Если мiряне равноценны с клиром в теле церковном, как обусловливающие друг другом жизнь церковного организма, то народ, разумеется, должен быть активным, сознательным началом в Церкви.
Вселенский учитель считает преступлением со стороны клира мешать проявлению активного воздействия народа на Церковь. «В Церкви нет ни высокомерия начальствующих, ни раболепства подчиненных, а есть власть духовная, которая находит для себя более всего приобретения в том, чтобы принимать больше трудов и заботы о вас, а не в том, чтобы искать больших почестей. В Церкви должно жить, как в одном доме; как составляющие одно тело, - все должны быть расположены друг к другу, поскольку и крещение одно, и трапеза одна, и источник один, и творение одно, и Отец один. Итак, для чего же разделяемся, когда столько связей, нас соединяющих? Для чего разрываемся? Вот и опять мы принуждены оплакать то, о чем многократно я плакал. Слез доcтойно настоящее наше состояние! Так далеко мы отторглись друг от друга, между тем как надлежало бы изображать собою союз одного тела. Тогда бы и «меньший» мог приносить пользу большему. В самом деле, если Моисей от тестя своего узнал нечто полезное, чего сам не знал, то тем более было бы так в Церкви. И что была за причина, по которой духовный человек не знал того, что знал неверный? То, чтобы все тогда бывшие вразумились, что [Моисей] человек и имеет нужду в Божием содействии, хотя и море разделил, хотя и камень рассек, и что действия эти совершены не человеческою, но Божиею силою.

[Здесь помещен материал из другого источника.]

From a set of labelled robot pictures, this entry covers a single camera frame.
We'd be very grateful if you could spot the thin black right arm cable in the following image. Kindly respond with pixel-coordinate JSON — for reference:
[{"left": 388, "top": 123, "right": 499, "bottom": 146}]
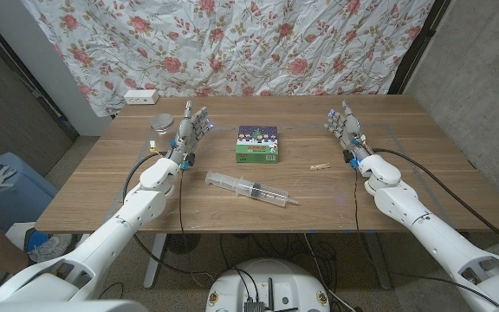
[{"left": 353, "top": 166, "right": 499, "bottom": 308}]

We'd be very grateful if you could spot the grey table leg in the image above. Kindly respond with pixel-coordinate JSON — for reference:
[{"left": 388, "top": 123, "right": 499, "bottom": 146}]
[{"left": 364, "top": 233, "right": 392, "bottom": 290}]

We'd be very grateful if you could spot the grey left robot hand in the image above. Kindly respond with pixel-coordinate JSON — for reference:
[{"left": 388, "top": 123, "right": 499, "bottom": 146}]
[{"left": 165, "top": 100, "right": 215, "bottom": 171}]

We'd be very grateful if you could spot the white power strip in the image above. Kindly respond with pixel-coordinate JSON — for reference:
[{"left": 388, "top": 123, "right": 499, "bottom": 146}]
[{"left": 123, "top": 89, "right": 160, "bottom": 106}]

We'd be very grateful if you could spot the white floor cable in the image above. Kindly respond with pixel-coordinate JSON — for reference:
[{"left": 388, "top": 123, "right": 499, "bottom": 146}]
[{"left": 303, "top": 233, "right": 355, "bottom": 312}]

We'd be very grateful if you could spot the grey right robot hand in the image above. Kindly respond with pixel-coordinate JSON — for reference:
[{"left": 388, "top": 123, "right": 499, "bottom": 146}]
[{"left": 323, "top": 100, "right": 374, "bottom": 165}]

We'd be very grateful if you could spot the white and blue floor pad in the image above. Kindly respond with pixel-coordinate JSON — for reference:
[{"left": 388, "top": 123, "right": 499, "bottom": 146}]
[{"left": 4, "top": 221, "right": 50, "bottom": 253}]

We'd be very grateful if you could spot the clear plastic syringe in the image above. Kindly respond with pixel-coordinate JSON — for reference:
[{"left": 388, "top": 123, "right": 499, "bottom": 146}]
[{"left": 204, "top": 170, "right": 299, "bottom": 208}]

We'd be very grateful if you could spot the floral rose backdrop cloth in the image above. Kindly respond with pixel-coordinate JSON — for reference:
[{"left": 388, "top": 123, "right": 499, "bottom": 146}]
[{"left": 20, "top": 0, "right": 436, "bottom": 118}]

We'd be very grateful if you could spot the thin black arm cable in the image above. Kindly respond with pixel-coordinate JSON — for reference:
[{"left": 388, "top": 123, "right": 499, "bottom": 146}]
[
  {"left": 353, "top": 166, "right": 499, "bottom": 308},
  {"left": 178, "top": 169, "right": 185, "bottom": 235}
]

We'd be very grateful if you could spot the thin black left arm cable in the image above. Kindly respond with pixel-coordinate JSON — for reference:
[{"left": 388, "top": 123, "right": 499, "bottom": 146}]
[{"left": 178, "top": 169, "right": 185, "bottom": 235}]

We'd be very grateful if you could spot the grey sneaker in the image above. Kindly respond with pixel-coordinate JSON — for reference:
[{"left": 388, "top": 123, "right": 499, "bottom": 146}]
[{"left": 27, "top": 233, "right": 74, "bottom": 263}]

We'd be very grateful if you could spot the black round floor base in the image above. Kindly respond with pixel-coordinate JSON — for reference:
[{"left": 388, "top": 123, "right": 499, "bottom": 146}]
[{"left": 165, "top": 233, "right": 202, "bottom": 255}]

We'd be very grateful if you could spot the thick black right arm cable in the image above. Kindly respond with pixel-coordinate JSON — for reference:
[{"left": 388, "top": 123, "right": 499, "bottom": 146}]
[{"left": 373, "top": 147, "right": 499, "bottom": 257}]

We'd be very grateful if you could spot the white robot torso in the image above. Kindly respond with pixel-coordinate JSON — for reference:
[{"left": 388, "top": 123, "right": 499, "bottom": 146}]
[{"left": 204, "top": 258, "right": 331, "bottom": 312}]

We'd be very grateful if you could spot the black backdrop stand pole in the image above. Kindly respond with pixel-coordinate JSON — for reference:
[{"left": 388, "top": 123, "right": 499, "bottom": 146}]
[
  {"left": 386, "top": 0, "right": 452, "bottom": 95},
  {"left": 0, "top": 12, "right": 80, "bottom": 142}
]

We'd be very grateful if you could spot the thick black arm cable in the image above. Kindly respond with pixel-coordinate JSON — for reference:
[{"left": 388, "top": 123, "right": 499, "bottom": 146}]
[
  {"left": 122, "top": 151, "right": 216, "bottom": 278},
  {"left": 373, "top": 147, "right": 499, "bottom": 257}
]

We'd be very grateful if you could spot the green cartoon print box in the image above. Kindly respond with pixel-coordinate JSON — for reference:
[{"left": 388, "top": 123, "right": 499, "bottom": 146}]
[{"left": 235, "top": 125, "right": 280, "bottom": 165}]

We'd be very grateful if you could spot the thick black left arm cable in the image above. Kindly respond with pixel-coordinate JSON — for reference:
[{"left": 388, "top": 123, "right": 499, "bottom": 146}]
[{"left": 122, "top": 151, "right": 216, "bottom": 278}]

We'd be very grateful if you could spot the blue storage bin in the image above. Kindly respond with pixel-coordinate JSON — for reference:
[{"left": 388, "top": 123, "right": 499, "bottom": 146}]
[{"left": 0, "top": 151, "right": 59, "bottom": 233}]

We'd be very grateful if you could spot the white table leg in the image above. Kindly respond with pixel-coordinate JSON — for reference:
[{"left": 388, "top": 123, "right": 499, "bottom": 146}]
[{"left": 143, "top": 233, "right": 168, "bottom": 290}]

И ныне, если один не говорит полезного, пусть другой встанет и говорит... Хотя бы он и был меньший, но если предлагает что-нибудь полезное, - предпочти его мнение, хотя бы он был даже последний - не оставь без внимания... Не будем презирать тех, кто дает нам полезные советы, хотя бы они были из подчиненных, хотя бы из людей низких. Не будем непременно почитать достойным предпочтения то, что предлагаем сами, но то, что окажется полезным, это пусть и одобряется всеми».
Выходя из того принципа, что Церковь основывается на вере, а не вера на самом факте Церкви и что авторитет клира зависит не от него самого, а от церковного народа, Святитель допускает самое широкое участие мiрян в церковной жизни. По мнению святого Отца, мiряне не должны отказываться от помощи клиру в его церковных делах, касаются ли они учительства, управления или богослужения церковного. Простой мiрянин не имеет никакого права замкнуться в себе, жить только своею личною жизнью, заботиться о своем лишь индивидуальном спасении, сваливая все многотрудное дело социального спасения на пастырей Церкви. «Господь хочет, чтобы христианин был для вселенной учителем, закваскою, светом и солию. А что значит свет? Жизнь светлая, не имеющая в себе ничего темного. Свет не себе полезен, равно как и соль и закваска, но приносят пользу другим».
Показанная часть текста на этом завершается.